The records
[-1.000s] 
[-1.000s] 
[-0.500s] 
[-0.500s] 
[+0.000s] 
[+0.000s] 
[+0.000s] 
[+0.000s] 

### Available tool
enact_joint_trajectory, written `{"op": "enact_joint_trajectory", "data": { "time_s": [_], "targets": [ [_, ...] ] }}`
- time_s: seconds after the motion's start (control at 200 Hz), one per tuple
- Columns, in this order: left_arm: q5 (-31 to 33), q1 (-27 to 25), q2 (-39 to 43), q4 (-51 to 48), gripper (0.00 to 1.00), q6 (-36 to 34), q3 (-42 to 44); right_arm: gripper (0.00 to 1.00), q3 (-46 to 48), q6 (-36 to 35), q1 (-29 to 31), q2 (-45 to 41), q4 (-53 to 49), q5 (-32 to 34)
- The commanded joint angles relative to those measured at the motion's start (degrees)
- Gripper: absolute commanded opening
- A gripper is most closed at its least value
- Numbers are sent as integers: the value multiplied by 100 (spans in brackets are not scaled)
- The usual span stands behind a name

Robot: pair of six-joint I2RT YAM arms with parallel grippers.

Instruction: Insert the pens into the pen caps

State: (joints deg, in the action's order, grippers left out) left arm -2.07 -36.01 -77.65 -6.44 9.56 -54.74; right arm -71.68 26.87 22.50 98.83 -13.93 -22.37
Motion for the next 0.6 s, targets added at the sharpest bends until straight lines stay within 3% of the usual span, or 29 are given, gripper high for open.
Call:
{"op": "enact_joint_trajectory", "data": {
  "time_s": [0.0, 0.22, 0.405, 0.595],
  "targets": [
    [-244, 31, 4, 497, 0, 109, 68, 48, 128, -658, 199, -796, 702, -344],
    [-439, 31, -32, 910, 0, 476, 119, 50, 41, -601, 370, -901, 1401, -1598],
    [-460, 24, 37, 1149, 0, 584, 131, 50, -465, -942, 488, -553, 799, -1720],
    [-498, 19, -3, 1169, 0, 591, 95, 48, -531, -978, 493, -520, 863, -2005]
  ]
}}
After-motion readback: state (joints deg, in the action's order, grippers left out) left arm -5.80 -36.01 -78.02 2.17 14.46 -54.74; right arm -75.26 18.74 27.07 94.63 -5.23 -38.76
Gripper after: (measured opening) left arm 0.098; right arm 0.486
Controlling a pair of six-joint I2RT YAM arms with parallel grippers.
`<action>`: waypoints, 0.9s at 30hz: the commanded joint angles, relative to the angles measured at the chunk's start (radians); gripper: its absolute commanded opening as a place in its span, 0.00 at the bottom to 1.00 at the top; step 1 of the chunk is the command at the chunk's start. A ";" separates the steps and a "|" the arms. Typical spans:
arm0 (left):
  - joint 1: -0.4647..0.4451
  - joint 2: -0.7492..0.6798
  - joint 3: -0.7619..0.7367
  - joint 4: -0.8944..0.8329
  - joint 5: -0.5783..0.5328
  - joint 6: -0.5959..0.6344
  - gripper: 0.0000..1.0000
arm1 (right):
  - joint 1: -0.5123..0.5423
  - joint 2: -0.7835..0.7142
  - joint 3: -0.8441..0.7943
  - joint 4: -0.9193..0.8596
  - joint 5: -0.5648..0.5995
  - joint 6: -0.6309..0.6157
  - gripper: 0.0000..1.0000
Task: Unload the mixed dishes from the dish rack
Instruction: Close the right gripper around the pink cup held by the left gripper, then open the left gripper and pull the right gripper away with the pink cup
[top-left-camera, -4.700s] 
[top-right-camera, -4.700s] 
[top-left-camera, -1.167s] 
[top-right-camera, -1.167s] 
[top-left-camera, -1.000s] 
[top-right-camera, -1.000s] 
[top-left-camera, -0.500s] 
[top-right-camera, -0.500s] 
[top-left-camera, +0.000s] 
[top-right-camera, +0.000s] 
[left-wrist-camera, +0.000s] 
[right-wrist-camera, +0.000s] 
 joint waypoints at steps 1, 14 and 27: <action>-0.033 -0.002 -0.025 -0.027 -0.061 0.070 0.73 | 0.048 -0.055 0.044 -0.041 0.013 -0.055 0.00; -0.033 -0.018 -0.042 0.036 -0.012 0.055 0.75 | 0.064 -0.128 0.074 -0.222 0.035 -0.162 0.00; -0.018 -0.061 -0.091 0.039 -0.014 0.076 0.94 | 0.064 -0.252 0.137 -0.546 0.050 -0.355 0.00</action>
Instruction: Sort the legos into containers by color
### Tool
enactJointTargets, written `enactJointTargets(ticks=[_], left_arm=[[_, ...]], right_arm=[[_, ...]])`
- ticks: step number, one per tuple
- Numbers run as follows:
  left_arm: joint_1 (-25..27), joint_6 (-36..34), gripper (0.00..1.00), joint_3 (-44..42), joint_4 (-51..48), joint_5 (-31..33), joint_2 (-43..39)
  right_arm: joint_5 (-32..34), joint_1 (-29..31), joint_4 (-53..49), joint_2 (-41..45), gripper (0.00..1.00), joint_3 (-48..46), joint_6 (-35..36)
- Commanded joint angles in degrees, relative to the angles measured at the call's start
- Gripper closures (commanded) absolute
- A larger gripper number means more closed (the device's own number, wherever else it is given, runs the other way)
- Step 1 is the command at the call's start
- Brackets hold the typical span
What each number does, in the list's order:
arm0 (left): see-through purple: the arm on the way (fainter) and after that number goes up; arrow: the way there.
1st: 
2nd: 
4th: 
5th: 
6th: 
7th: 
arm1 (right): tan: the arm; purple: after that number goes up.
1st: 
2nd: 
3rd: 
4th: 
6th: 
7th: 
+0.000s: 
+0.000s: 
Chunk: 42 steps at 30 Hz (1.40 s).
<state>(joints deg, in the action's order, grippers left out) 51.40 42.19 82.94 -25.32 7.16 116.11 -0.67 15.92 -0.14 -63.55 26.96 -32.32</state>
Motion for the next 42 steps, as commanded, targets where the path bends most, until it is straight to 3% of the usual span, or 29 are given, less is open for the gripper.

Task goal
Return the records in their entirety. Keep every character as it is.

Response
[-1.000s] 
[-1.000s] 
[-0.500s] 
[-0.500s] 
[+0.000s] 
[+0.000s] 
[+0.000s] 
[+0.000s] 

### Available tool
enact_joint_trajectory, written `{"op": "enact_joint_trajectory", "data": { "time_s": [_], "targets": [ [_, ...] ] }}`
- time_s: seconds after the motion's start (control at 200 Hz), one per tuple
- Columns, in this order: left_arm: q5 (-31 to 33), q1 (-27 to 25), q2 (-39 to 43), q4 (-51 to 48), gripper (0.00 to 1.00), q6 (-36 to 34), q3 (-42 to 44); right_arm: gripper (0.00 to 1.00), q3 (-46 to 48), q6 (-36 to 35), q1 (-29 to 31), q2 (-45 to 41), q4 (-53 to 49), q5 (-32 to 34)
- The commanded joint angles relative to those measured at the motion's start (degrees)
- Gripper: absolute commanded opening
- A gripper is most closed at its least value
- Numbers are sent as integers: the value multiplied by 100 (spans in brackets are not scaled)
- The usual span stands behind a name

Robot: pair of six-joint I2RT YAM arms with parallel grippers.

Instruction: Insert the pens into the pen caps

State: (joints deg, in the action's order, grippers left out) left arm -2.07 -36.01 -77.65 -6.44 9.56 -54.74; right arm -71.68 26.87 22.50 98.83 -13.93 -22.37
Motion for the next 0.6 s, targets added at the sharpest bends until straight lines stay within 3% of the usual span, or 29 are given, gripper high for open.
Call:
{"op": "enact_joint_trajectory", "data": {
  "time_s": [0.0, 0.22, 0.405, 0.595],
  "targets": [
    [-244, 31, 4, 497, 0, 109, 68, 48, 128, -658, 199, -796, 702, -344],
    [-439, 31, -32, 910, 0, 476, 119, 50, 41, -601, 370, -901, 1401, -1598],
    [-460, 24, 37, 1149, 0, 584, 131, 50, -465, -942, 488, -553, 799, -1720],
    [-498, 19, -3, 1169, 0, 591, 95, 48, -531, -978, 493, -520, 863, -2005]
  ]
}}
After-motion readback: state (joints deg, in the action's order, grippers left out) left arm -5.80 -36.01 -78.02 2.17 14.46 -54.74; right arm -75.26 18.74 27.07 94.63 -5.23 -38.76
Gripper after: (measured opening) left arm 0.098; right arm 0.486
Controlling a pair of six-joint I2RT YAM arms with parallel grippers.
`<action>`: waypoints, 0.9s at 30hz: the commanded joint angles, relative to the angles measured at the chunk's start (radians); gripper: its absolute commanded opening as a place in its span, 0.00 at the bottom to 1.00 at the top; step 1 of the chunk is the command at the chunk's start. A ";" separates the steps and a "|" the arms. Typical spans:
arm0 (left):
  - joint 1: -0.4647..0.4451
  - joint 2: -0.7492..0.6798
  - joint 3: -0.7619..0.7367
  - joint 4: -0.8944..0.8329
  - joint 5: -0.5783..0.5328
  - joint 6: -0.5959..0.6344
  - gripper: 0.0000..1.0000
arm1 (right):
  - joint 1: -0.5123..0.5423
  - joint 2: -0.7835..0.7142
  - joint 3: -0.8441..0.7943
  - joint 4: -0.9193..0.8596
  - joint 5: -0.5648..0.5995
  - joint 6: -0.6309..0.6157
  - gripper: 0.0000..1.0000
Task: Unload the mixed dishes from the dish rack
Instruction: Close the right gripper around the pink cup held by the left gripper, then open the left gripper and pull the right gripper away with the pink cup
[top-left-camera, -4.700s] 
[top-right-camera, -4.700s] 
[top-left-camera, -1.167s] 
[top-right-camera, -1.167s] 
[top-left-camera, -1.000s] 
[top-right-camera, -1.000s] 
[top-left-camera, -0.500s] 
[top-right-camera, -0.500s] 
[top-left-camera, +0.000s] 
[top-right-camera, +0.000s] 
[left-wrist-camera, +0.000s] 
[right-wrist-camera, +0.000s] 
 joint waypoints at steps 1, 14 and 27: <action>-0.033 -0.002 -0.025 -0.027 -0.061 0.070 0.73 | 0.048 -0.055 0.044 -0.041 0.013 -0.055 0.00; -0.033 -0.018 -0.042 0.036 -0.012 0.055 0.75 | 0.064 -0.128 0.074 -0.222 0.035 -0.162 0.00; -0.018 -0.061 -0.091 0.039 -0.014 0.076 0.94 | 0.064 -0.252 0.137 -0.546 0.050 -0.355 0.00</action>
Instruction: Sort the legos into containers by color
### Tool
enactJointTargets, written `enactJointTargets(ticks=[_], left_arm=[[_, ...]], right_arm=[[_, ...]])`
- ticks: step number, one per tuple
- Numbers run as follows:
  left_arm: joint_1 (-25..27), joint_6 (-36..34), gripper (0.00..1.00), joint_3 (-44..42), joint_4 (-51..48), joint_5 (-31..33), joint_2 (-43..39)
  right_arm: joint_5 (-32..34), joint_1 (-29..31), joint_4 (-53..49), joint_2 (-41..45), gripper (0.00..1.00), joint_3 (-48..46), joint_6 (-35..36)
- Commanded joint angles in degrees, relative to the angles measured at the call's start
- Gripper closures (commanded) absolute
- A larger gripper number means more closed (the device's own number, wherever else it is given, runs the other way)
- Step 1 is the command at the call's start
- Brackets hold the typical span
What each number does, in the list's order:
arm0 (left): see-through purple: the arm on the way (fainter) and after that number goes up; arrow: the way there.
1st: 
2nd: 
4th: 
5th: 
6th: 
7th: 
arm1 (right): tan: the arm; purple: after that number goes up.
1st: 
2nd: 
3rd: 
4th: 
6th: 
7th: 
+0.000s: 
+0.000s: 
Chunk: 42 steps at 30 Hz (1.40 s).
<state>(joints deg, in the action's order, grippers left out) 51.40 42.19 82.94 -25.32 7.16 116.11 -0.67 15.92 -0.14 -63.55 26.96 -32.32</state>
Motion for the next 42 steps, as commanded, targets where the path bends most, until it is straight to 3% of the usual span, or 29 are given, less is open for the gripper.

The output is complete as shown.